→ Work item: Repeat the whole of the data, keeping every detail the same.

→ Input records:
——————————

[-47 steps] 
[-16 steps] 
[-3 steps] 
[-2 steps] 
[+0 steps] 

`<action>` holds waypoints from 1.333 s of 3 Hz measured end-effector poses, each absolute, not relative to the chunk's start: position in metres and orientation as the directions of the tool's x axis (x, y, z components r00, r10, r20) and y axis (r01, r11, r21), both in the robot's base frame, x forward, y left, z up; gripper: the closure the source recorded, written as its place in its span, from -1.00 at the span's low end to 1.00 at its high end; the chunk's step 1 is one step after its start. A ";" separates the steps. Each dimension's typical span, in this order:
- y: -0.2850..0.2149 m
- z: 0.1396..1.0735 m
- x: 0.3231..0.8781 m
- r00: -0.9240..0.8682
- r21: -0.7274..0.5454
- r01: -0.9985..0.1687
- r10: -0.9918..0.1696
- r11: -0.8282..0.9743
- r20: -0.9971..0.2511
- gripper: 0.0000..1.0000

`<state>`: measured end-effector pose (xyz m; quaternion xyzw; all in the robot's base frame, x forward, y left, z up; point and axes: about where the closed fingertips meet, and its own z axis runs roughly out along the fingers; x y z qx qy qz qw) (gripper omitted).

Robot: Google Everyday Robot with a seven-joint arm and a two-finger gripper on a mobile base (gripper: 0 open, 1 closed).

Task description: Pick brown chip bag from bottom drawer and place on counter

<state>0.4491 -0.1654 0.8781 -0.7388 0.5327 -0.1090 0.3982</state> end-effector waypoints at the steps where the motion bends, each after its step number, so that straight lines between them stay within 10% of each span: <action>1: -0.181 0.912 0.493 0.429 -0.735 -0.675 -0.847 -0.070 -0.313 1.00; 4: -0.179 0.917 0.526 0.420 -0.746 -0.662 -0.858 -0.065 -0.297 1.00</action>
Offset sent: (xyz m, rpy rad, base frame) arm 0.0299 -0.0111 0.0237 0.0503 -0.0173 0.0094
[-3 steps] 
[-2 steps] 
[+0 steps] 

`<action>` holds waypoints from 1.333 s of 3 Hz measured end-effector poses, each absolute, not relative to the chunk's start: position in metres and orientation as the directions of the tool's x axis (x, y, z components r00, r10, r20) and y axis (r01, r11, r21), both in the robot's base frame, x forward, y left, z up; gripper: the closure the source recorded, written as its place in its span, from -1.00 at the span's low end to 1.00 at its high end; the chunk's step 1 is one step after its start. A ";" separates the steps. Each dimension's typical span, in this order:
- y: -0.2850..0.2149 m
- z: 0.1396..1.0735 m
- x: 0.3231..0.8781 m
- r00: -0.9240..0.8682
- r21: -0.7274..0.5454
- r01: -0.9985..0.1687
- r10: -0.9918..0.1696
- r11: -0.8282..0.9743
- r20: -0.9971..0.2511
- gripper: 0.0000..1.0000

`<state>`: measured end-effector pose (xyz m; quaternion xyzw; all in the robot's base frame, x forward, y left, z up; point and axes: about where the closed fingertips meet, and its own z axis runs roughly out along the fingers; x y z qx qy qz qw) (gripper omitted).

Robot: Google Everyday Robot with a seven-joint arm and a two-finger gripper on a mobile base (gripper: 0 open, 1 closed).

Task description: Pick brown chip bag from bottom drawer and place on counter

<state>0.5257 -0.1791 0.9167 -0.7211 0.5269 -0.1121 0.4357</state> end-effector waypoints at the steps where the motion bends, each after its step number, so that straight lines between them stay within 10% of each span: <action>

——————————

→ The completed task:
[-47 steps] 
[-16 steps] 
[-3 steps] 
[-2 steps] 
[+0 steps] 

`<action>` holds waypoints from 1.333 s of 3 Hz measured end-effector poses, each absolute, not relative to the chunk's start: position in metres and orientation as the directions of the tool's x axis (x, y, z components r00, r10, r20) and y axis (r01, r11, r21), both in the robot's base frame, x forward, y left, z up; gripper: the closure the source recorded, written as its place in its span, from -1.00 at the span's low end to 1.00 at its high end; the chunk's step 1 is one step after its start. A ";" separates the steps. Each dimension's typical span, in this order:
- y: -0.2850..0.2149 m
- z: 0.1396..1.0735 m
- x: 0.3231..0.8781 m
- r00: -0.9240..0.8682
- r21: -0.7274..0.5454
- r01: -0.9985..0.1687
- r10: -0.9918..0.1696
- r11: -0.8282..0.9743
- r20: -0.9971..0.2511
- gripper: 0.0000..1.0000

`<state>`: measured end-effector pose (xyz m; quaternion xyzw; all in the robot's base frame, x forward, y left, z up; point and axes: about where the closed fingertips meet, and its own z axis runs roughly out along the fingers; x y z qx qy qz qw) (gripper omitted).

Robot: Google Everyday Robot with a seven-joint arm and a two-finger gripper on a mobile base (gripper: 0 open, 1 closed).

Task description: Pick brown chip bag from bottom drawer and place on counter

<state>0.4491 -0.1654 0.8781 -0.7388 0.5327 -0.1090 0.3982</state> end-effector waypoints at the steps where the motion bends, each after its step number, so that straight lines between them stay within 10% of each span: <action>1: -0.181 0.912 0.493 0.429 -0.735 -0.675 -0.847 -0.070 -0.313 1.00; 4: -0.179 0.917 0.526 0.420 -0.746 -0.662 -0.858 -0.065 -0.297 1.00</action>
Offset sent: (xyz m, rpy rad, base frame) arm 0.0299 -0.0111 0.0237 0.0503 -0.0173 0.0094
[-3 steps] 
[-2 steps] 
[+0 steps] 

`<action>` holds waypoints from 1.333 s of 3 Hz measured end-effector poses, each absolute, not relative to the chunk's start: position in metres and orientation as the directions of the tool's x axis (x, y, z components r00, r10, r20) and y axis (r01, r11, r21), both in the robot's base frame, x forward, y left, z up; gripper: the closure the source recorded, written as its place in its span, from -1.00 at the span's low end to 1.00 at its high end; the chunk's step 1 is one step after its start. A ";" separates the steps. Each dimension's typical span, in this order:
- y: -0.2850..0.2149 m
- z: 0.1396..1.0735 m
- x: 0.3231..0.8781 m
- r00: -0.9240..0.8682
- r21: -0.7274..0.5454
- r01: -0.9985..0.1687
- r10: -0.9918..0.1696
- r11: -0.8282..0.9743
- r20: -0.9971..0.2511
- gripper: 0.0000..1.0000

`<state>`: measured end-effector pose (xyz m; quaternion xyzw; all in the robot's base frame, x forward, y left, z up; point and axes: about where the closed fingertips meet, and its own z axis runs roughly out along the fingers; x y z qx qy qz qw) (gripper omitted).

Robot: Google Everyday Robot with a seven-joint arm and a two-finger gripper on a mobile base (gripper: 0 open, 1 closed).

Task description: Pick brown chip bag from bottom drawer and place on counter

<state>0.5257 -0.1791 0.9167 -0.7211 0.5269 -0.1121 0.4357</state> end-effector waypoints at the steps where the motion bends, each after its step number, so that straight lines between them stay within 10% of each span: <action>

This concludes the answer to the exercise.